Theorem(QR Decomposition). For an invertible $n \times n$ matrix $A$ with entries in $\mathbb{R}$, there exists an orthogonal matrix $Q$ and an upper triangular matrix $R$ with \(A = QR\)
Proof. (Expand to view)
We take $Q$ to have columns given by applying Gram-Schmidt to the columns of $A$ and taking $R$ to be the matrix of pairings between columns of $Q$ and those of $A$ as above. ■
There is another useful characterization of orthogonal matrices. Given an inner product $\langle -,- \rangle$ on a vector space $k^n$, we say that an $n \times n$ matrix $A$ preserves the inner product if \(\langle A w, A v \rangle = \langle w, v \rangle\) In other words, applying $A$ to the two inputs and then taking the product returns the same number as just applying the product to the two inputs directly.
Lemma. An $n \times n$ matrix $A$ preserves an the standard inner product on $k^n$ if and only if $A$ is orthogonal.
Proof. (Expand to view)
We have \(\langle Av , Aw \rangle = (Av)^T Aw = v^T A^TA w.\) If $A$ is orthogonal, then this is equal to $v^T w = \langle v , w \rangle$.

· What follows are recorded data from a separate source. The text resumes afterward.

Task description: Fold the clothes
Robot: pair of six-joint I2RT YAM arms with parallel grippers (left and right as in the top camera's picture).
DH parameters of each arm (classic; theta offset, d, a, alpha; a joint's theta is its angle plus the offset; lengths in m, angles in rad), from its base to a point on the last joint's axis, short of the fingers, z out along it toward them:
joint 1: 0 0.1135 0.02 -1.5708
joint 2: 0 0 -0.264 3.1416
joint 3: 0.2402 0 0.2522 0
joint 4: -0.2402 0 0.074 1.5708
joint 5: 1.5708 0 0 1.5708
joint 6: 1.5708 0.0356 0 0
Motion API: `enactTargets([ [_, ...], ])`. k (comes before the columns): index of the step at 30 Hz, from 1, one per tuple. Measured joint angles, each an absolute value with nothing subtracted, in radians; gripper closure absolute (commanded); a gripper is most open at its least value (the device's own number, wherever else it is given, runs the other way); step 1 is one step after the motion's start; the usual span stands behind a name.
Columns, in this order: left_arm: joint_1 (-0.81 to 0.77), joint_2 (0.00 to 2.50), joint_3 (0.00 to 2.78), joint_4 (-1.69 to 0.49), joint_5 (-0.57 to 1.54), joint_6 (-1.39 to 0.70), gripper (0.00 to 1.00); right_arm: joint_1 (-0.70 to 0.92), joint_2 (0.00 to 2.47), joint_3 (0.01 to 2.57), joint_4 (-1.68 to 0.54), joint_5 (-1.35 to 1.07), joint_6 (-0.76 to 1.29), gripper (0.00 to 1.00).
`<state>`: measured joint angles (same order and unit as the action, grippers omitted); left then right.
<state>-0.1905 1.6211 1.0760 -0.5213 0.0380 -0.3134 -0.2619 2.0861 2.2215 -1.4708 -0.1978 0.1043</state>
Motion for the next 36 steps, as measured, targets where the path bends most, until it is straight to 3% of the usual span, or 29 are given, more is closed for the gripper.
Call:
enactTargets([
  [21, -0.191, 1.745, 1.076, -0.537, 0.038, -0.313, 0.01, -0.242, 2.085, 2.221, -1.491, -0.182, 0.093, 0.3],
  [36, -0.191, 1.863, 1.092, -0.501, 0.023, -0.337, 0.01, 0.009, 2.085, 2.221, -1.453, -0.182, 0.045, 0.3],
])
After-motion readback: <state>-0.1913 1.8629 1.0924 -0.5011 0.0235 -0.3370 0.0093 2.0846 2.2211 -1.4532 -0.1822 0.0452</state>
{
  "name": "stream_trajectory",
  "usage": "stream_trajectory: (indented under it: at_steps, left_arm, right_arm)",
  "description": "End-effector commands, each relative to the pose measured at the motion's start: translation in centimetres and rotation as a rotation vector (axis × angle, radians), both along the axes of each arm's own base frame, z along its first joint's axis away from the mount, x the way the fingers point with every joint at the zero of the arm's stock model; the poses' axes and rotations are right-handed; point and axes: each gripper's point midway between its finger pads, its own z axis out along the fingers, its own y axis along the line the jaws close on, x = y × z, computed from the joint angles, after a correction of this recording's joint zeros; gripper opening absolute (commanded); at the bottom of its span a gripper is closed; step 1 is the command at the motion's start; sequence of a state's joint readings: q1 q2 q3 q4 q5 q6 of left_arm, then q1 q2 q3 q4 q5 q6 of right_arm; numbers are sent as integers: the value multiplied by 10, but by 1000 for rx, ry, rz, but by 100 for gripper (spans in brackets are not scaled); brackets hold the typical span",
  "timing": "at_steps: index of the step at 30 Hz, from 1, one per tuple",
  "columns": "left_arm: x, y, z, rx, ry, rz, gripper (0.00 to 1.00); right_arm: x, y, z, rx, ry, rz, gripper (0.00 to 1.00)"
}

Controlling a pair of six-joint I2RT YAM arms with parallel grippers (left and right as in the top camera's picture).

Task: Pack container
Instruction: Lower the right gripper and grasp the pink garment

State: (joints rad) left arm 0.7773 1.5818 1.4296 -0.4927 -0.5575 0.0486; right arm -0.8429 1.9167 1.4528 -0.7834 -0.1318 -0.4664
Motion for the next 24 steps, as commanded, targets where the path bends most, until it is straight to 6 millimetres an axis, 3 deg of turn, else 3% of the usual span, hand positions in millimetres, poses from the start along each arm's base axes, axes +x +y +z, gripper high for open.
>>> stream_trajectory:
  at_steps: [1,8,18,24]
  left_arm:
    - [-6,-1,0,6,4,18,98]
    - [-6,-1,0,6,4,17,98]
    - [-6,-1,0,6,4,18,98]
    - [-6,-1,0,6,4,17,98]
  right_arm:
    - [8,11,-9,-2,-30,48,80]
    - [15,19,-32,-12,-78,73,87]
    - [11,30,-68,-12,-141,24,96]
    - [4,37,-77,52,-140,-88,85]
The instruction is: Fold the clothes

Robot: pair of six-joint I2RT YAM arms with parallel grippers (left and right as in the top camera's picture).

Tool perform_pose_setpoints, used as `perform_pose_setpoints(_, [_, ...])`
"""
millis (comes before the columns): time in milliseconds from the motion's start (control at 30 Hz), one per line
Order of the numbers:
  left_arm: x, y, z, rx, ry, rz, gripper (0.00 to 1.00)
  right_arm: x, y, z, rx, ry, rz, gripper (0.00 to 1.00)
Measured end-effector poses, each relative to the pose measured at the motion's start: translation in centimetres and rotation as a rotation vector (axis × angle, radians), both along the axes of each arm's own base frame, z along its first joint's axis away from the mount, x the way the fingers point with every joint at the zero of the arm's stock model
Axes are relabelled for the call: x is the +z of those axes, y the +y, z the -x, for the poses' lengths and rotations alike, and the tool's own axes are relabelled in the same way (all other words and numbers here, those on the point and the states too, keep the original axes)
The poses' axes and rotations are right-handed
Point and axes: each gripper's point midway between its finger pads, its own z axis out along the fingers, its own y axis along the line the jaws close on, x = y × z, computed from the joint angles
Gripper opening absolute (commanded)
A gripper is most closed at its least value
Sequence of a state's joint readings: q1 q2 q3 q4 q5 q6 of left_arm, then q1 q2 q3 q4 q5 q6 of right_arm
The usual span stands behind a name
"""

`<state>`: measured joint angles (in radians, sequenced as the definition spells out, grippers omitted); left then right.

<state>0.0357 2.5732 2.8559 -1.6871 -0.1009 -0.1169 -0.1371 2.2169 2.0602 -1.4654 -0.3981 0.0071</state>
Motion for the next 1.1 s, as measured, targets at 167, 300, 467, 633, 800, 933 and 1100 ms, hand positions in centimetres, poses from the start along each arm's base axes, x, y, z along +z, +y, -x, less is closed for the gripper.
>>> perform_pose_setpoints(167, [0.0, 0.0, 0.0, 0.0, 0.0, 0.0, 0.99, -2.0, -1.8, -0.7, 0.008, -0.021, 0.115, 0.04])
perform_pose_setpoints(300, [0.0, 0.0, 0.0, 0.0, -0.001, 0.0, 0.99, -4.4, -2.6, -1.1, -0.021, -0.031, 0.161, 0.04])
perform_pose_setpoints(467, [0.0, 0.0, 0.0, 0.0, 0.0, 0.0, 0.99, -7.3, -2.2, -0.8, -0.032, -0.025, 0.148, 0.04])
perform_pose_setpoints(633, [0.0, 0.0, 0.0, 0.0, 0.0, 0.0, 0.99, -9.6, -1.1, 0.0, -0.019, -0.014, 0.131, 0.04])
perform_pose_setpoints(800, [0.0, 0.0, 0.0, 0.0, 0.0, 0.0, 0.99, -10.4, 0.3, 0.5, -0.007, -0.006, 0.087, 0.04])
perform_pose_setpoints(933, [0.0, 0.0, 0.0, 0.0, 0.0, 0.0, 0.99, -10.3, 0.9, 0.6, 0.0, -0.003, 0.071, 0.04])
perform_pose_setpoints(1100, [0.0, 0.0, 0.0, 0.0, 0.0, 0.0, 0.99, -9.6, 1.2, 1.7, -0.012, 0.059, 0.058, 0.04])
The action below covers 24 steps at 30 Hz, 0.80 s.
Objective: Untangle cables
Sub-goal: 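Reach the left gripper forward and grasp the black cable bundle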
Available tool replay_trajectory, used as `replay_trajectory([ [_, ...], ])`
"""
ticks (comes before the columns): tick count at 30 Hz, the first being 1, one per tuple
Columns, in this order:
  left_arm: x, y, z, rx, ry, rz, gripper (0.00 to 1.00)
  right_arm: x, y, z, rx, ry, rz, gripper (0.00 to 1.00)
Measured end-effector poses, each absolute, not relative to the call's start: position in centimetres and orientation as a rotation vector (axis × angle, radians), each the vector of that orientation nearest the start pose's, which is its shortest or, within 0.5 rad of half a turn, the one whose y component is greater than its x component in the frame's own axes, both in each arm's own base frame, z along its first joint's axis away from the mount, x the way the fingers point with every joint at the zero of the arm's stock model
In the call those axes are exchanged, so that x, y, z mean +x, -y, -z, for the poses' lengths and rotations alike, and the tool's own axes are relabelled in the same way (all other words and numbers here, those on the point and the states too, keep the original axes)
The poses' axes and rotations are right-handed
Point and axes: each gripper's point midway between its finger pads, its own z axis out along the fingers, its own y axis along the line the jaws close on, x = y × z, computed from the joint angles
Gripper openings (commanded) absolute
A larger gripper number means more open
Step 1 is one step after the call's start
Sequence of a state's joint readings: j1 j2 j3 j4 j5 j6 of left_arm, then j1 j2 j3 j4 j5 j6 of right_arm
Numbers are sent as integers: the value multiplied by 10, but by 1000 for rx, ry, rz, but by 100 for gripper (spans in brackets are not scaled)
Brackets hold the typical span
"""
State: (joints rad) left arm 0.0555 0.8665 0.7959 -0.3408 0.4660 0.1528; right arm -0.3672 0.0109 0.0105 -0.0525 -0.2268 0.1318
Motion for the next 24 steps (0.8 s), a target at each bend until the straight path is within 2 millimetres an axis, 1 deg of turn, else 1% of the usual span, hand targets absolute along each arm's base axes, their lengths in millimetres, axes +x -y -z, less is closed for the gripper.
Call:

If we assume \(\langle Av, Aw \rangle = \langle v, w \rangle\) for all $v,w \in k^n$, then taking $v = e_i$ and $w = e_j$ we have \((A^TA)_{ij} = e_i^T A^TA e_j = e_i^T e_j\) Since \(\langle e_i, e_j \rangle = \begin{cases} 1 & i = j \\ 0 & i \neq j \end{cases}\) we must have \(A^T A = I.\) ■
As mentioned earlier, in Sage there is a method A.gram_schmidt()
for a matrix $A$. It returns a decomposition very close to the QR one.
- First it consumes a matrix $A$ whose rows are the vectors in the basis.
- It returns \(A = \tilde{Q} L\) where $\tilde{Q}$ has orthogonal rows and $L$ is lower triangle. The rows here are the $u_i$’s from the Gram-Schmidt as the rows of $\tilde{Q}$. While $L$ has $1$’s along the diagonal and \(L_{i,j} := \frac{\langle v_i, u_j \rangle}{\langle u_j, u_j \rangle}\) for the entries below the diagonal.
There is a function on lists of vectors in Sage that will perform Gram-Schmidt alone.
sage: B = [vector([1,2,1/5]), vector([1,2,3]), vector([-1,0,0])]
sage: from sage.modules.misc import gram_schmidt
sage: G, mu = gram_schmidt(B)
sage: G
[(1, 2, 1/5), (-1/9, -2/9, 25/9), (-4/5, 2/5, 0)]
The example is taken from its documentation.